Женщина наклонилась и поглядела на камеру, лежавшую у ног Андрея.
— «Пате», «Сосьетэ аксионэр, Франс», — прочитала она вслух с хорошим гимназическим произношением. — Аппарат у вас французский… Так. Где ваши документы?
— Видите ли, документов мы с собой не брали, — вежливо сказал Андрей. — И это естественно, ведь мы летели над территорией белых. Если бы нас…
— Не надо говорить так много, — повторила женщина, на этот раз более жёстко, и повернулась к латышу на козлах: — Товарищ Арвид, обыщите тачанку.
Покусывая губы, она прошлась взад-вперёд перед арестованными. И вдруг остановилась прямо против Некрасова.
— Я узнала вас! — выкрикнула она, целясь глазами в Андрея. — Вы пытали меня в контрразведке! Вы белый офицер!

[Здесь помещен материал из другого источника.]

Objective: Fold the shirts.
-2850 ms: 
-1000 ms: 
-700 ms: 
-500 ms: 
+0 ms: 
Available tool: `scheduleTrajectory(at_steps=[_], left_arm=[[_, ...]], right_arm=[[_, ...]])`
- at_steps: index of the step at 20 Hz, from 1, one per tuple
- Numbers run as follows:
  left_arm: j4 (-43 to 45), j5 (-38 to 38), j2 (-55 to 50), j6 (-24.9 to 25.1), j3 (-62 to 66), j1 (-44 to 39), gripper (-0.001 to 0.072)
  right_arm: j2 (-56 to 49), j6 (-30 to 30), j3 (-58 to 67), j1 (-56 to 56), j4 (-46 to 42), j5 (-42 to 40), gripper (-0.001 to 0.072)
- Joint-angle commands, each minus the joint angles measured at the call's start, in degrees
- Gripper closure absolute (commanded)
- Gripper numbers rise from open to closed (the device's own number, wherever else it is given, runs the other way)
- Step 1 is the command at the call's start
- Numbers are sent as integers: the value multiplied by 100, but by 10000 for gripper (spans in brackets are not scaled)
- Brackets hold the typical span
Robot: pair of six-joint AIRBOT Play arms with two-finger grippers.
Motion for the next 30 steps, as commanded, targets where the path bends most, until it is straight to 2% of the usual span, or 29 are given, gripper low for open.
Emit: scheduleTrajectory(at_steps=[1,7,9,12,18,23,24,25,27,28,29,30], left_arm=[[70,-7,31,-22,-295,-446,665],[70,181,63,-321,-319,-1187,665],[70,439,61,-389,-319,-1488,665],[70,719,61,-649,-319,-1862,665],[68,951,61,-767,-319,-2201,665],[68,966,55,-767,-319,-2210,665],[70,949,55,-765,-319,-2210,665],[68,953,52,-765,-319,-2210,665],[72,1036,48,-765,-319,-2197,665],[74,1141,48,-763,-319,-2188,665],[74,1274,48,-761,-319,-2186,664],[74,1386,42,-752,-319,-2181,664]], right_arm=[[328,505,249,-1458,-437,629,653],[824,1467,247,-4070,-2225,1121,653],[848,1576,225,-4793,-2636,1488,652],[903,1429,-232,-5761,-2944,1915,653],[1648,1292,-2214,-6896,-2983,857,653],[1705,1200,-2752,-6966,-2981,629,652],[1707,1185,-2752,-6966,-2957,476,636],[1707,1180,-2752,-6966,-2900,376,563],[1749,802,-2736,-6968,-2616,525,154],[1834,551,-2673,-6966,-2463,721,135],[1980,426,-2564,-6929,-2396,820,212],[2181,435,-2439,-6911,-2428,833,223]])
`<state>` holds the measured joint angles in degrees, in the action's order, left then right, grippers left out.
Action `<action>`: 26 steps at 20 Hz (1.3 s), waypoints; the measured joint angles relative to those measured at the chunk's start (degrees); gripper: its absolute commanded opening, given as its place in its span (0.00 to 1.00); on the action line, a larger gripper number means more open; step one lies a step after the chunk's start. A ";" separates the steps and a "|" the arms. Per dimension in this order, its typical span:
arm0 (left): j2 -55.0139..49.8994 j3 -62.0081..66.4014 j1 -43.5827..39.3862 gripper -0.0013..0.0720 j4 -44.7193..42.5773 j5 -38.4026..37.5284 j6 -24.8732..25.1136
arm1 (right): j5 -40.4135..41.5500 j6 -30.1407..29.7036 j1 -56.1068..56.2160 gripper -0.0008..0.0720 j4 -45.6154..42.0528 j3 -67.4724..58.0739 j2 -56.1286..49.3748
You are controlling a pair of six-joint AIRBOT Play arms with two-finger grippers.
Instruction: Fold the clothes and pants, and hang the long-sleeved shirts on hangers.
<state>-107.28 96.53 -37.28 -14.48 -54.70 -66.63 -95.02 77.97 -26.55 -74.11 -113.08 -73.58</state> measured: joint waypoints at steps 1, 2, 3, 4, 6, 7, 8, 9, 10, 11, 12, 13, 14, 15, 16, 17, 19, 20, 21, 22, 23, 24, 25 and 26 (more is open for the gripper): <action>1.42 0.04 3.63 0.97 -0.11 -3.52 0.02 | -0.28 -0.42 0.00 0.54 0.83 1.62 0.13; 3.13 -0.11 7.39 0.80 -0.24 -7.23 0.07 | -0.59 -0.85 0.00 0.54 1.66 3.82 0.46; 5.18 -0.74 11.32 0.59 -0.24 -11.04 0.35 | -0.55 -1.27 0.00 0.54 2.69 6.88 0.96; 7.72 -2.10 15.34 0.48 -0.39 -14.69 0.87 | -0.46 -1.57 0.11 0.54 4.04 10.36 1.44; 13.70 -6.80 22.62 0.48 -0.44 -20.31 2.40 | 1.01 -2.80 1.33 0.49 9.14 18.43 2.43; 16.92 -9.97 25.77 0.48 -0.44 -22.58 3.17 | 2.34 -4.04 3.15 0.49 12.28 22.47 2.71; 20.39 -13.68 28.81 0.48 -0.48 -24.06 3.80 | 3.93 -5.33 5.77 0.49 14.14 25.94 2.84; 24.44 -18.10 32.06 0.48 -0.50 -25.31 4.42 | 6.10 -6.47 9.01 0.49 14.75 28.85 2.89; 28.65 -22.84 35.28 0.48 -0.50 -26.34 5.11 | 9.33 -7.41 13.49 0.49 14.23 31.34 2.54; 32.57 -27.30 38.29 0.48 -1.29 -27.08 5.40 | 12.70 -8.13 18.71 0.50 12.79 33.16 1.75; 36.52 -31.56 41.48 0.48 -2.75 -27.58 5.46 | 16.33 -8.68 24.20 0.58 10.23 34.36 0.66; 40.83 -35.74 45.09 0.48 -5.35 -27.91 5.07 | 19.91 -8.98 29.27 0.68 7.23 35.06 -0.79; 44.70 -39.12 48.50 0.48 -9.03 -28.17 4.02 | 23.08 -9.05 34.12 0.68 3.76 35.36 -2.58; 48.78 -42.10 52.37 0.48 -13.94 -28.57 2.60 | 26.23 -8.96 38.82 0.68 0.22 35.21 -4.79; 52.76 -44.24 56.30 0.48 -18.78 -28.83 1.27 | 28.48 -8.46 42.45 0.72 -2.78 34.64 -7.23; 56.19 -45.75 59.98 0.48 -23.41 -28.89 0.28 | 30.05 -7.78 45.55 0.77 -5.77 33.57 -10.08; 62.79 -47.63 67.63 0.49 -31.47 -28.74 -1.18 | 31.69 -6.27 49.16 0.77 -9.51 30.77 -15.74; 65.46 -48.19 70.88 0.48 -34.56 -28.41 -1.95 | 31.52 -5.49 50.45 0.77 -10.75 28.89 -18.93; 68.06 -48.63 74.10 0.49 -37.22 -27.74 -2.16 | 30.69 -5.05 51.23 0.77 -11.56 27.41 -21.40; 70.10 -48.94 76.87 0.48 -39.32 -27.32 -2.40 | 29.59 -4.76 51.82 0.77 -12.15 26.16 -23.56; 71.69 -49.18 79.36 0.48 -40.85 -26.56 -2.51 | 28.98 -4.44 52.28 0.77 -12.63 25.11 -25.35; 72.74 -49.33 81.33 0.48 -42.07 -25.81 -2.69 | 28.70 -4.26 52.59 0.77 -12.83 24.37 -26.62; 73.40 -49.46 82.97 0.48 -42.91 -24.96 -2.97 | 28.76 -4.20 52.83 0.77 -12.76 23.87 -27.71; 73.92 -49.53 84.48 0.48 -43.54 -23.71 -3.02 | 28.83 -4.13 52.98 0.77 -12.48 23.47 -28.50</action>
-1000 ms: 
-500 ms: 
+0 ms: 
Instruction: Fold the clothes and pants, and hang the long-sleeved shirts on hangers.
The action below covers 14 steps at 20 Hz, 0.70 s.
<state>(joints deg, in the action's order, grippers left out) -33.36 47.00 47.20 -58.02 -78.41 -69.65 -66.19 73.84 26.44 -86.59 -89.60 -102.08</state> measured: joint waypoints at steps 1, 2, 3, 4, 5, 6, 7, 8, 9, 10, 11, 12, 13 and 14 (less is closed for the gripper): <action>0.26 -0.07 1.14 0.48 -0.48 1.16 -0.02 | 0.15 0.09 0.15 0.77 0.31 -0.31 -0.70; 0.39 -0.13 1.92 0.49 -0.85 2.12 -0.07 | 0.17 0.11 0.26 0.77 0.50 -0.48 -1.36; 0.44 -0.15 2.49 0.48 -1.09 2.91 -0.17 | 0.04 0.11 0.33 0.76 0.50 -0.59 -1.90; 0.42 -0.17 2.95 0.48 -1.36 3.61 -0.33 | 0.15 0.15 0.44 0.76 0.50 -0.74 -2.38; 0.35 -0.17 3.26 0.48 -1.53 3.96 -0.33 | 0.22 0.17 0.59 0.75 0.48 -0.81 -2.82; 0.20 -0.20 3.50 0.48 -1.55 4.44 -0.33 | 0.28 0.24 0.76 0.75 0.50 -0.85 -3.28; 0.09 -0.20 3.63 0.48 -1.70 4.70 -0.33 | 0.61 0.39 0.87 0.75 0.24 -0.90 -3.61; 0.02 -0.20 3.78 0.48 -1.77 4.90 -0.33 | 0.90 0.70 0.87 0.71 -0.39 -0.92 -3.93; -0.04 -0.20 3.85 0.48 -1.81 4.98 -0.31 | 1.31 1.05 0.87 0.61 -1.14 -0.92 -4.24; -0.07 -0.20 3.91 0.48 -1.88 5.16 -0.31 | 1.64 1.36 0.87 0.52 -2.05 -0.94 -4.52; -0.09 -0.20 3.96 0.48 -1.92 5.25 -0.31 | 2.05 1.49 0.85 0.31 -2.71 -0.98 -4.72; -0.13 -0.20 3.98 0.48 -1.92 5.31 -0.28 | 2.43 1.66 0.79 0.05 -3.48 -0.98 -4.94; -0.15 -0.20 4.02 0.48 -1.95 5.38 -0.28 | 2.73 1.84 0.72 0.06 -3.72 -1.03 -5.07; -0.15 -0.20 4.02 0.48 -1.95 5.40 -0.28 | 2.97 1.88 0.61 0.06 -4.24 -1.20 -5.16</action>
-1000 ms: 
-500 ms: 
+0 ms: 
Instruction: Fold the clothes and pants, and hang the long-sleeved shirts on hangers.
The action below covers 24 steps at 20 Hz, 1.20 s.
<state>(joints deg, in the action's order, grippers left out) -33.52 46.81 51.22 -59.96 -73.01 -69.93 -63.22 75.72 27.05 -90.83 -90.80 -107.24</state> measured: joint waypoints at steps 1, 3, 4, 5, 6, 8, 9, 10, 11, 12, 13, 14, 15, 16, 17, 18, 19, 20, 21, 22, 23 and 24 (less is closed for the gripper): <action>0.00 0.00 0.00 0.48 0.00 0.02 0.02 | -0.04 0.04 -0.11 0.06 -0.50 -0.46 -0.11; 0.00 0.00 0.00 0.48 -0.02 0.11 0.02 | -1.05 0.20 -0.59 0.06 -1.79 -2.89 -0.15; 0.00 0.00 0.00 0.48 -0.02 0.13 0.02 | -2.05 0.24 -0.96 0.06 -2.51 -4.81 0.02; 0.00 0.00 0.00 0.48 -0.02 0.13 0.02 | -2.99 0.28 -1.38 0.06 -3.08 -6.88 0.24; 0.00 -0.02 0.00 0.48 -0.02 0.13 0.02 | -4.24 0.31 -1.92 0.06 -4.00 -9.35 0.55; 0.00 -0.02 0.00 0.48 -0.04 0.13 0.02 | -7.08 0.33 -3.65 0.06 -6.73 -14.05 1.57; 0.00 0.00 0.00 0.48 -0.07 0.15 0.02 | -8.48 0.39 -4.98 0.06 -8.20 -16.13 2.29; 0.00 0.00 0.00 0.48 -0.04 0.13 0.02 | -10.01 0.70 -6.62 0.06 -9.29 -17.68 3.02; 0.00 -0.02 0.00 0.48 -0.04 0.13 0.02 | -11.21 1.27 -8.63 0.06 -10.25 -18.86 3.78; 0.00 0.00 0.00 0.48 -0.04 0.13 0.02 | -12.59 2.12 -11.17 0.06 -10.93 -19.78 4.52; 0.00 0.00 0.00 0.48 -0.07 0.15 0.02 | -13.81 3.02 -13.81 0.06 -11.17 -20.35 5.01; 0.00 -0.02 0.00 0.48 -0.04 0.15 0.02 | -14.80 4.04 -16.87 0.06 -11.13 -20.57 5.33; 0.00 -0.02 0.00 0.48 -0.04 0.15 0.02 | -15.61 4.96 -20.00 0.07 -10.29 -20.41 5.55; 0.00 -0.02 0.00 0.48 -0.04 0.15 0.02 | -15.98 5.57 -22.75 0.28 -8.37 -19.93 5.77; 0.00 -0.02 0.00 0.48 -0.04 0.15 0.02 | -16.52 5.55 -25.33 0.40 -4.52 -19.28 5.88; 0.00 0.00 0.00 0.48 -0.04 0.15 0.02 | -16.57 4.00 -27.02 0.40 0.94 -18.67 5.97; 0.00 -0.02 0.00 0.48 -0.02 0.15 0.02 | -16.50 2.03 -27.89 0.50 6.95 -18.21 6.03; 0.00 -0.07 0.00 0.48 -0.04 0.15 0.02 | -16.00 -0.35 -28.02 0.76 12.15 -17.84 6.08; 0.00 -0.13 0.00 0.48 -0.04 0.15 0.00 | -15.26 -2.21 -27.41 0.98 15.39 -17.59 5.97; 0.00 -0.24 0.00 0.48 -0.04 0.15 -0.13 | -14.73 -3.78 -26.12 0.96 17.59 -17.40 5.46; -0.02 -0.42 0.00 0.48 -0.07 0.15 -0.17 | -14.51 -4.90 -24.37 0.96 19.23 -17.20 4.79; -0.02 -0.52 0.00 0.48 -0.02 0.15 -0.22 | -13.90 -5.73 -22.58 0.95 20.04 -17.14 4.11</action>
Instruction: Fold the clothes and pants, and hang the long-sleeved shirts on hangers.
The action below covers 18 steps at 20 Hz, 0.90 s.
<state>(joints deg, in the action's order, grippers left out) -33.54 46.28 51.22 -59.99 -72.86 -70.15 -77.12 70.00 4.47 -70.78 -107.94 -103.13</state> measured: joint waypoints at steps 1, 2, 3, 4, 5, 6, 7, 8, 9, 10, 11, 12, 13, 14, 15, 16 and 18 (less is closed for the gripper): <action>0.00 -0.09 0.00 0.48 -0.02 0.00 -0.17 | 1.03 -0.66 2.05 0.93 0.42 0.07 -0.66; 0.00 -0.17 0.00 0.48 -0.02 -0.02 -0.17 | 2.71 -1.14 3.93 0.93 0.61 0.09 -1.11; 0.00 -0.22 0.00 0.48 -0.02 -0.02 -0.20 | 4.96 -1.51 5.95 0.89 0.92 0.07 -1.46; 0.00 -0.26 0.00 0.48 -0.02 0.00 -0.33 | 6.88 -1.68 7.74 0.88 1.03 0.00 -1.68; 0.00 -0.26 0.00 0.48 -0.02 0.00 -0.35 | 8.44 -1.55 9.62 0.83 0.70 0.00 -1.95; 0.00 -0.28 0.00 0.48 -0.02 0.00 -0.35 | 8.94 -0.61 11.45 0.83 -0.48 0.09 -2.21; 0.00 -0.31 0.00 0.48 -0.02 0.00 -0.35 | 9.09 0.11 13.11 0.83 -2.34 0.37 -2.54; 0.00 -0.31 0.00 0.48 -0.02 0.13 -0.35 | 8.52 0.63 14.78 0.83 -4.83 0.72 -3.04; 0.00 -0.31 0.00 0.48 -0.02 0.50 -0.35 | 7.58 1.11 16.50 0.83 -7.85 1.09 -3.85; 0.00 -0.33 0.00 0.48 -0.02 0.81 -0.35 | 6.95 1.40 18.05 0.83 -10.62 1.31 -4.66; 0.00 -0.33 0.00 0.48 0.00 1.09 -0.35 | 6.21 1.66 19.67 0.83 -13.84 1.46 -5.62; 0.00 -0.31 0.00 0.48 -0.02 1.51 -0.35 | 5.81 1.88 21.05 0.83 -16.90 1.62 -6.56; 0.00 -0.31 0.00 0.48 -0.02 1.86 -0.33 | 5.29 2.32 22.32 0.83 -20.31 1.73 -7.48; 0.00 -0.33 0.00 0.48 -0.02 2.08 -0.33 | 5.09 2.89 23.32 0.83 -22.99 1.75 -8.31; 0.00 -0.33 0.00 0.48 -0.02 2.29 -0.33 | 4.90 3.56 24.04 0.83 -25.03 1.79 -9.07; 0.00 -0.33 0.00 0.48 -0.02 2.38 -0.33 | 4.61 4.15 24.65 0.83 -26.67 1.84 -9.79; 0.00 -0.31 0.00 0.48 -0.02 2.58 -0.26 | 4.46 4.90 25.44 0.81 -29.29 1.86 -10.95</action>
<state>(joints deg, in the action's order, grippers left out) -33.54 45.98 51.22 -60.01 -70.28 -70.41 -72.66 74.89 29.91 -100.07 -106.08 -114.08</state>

Карякин так и ахнул от изумления. Но ещё больше удивился сам Андрей.
— Вы что-то путаете, — сказал он как мог спокойно.
— Молчать!.. Поглядите на свои руки — они в крови!
Карякин в растерянности переводил глаза с Андрея на женщину-комиссара. А её голос поднимался всё выше и выше и, наверное, перешёл бы даже в визг. Но тут её перебил товарищ Арвид.
— Вот какое, — сказал он, доставая из-под сиденья тачанки узелок с одеждой. Латыш неторопливо развязал его и бросил на землю две пары сапог, галифе и два френча с золотыми погонами.
Андрей сразу вспомнил разговор про френчички и сапожки шевро и мысленно проклял свою несчастливую судьбу.
— Всё понятно, — сказала женщина брезгливо и устало. — Расстрелять.
— Опять расстрелять? — заорал в злобе Карякин. — Это сколько ж можно?.. Браточки, да не слушайте вы эту ведьму! Мы есть красные герои… Ведите нас в штаб, к какому ни на есть мужику!..
— Слушайте, вы! — сказал Андрей безнадёжно. — Киноаппарат хоть перешлите в дивизию.
Но женщина-комиссар не слушала их; её мысль работала как-то сама по себе, отгородившись от постороннего шума.
— Мы не будем вас пытать. Нам не нужны сведения, добытые под пыткой… Вас просто расстреляют.
— И на том спасибо, — пробормотал Андрей. Молчаливый латыш толкнул его в спину. Клацнули затворы винтовок, и Карякина с Андреем повели под конвоем в степь, подальше от палаток.